The Herald Bulletin

Evening Update

Special Reports

July 21, 2010

Teens beef up the fair

ANDERSON, Ind. — Six in the morning? They’re feeding the cows. After school? They’re brushing the cows. Long day at practice? Doesn’t matter, they’re taking care of the cows.

The 4-H youth aren’t beefing around, and they’ve got several hundred pounds of bovine to prove it.

“It can be pretty stressful sometimes but it’s worth it,” said Mitchell Smith, the 15-year-old who had the grand champion heifer at the Madison County 4-H Fair. “I spent 10 hours in the barn every day with her.”

Smith and about 40 other teenagers with Madison County’s 4-H clubs showed off their heifers, steers and calves Tuesday.

Garrett Lowes had the reserve grand champion heifer, a 18-month-old red Angus. Mackenzie McCarty had the grand champion steer, and Lauren Miller had the reserve grand champion steer. The steers will be auctioned off.

Judge Barry Wesner, who has raised livestock his entire life, said he was looking for overall quality in the animals. For the heifers, he wanted to see femininity and “structural soundness,” he said. For the steers, he said he was looking at quality and the amount of muscle “because they’re meat animals.”

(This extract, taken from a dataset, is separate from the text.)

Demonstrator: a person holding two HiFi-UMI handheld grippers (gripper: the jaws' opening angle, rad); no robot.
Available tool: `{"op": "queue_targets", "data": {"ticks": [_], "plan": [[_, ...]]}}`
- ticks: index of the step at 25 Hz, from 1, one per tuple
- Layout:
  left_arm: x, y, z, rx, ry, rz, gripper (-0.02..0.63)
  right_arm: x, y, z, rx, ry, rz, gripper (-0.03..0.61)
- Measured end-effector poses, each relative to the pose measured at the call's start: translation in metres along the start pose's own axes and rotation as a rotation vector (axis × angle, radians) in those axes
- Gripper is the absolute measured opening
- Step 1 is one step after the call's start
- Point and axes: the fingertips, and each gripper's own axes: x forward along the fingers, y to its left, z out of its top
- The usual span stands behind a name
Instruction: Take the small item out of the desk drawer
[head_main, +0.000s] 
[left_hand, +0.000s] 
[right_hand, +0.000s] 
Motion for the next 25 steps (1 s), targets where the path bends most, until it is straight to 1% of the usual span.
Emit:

Wesner, whose two daughters also show cattle, said the children have to be dedicated to their animals. His college-aged daughter plays basketball and still has to come after practice to tend to her cattle.

“They learn, first, how to compete gracefully,” he said. “And, a lot of hard work and responsibility. These animals take a lot of time.”

Even at the show, the teenagers could be seen in the barn diligently preparing their animals for the show. They brushed the coats, vacuumed away stray hairs and combed adhesive into the leg hairs.

Wesner said gluing the leg hair is an attempt to hid any structural flaws from him, the judge. It’s a common practice that has recently been debated, he said.

“I tell them we’re willing to do that when the queen contest goes all natural,” Wesner said, comparing the interesting glue technique to makeup worn by pageant contestants.

Smith, having won reserve champion a few times before and grand champion this year, said raising cattle with 4-H has given him a chance to meet friends, have fun and prepare for his future.

“When I grow up, that’s what I want to do, raise cattle,” he said.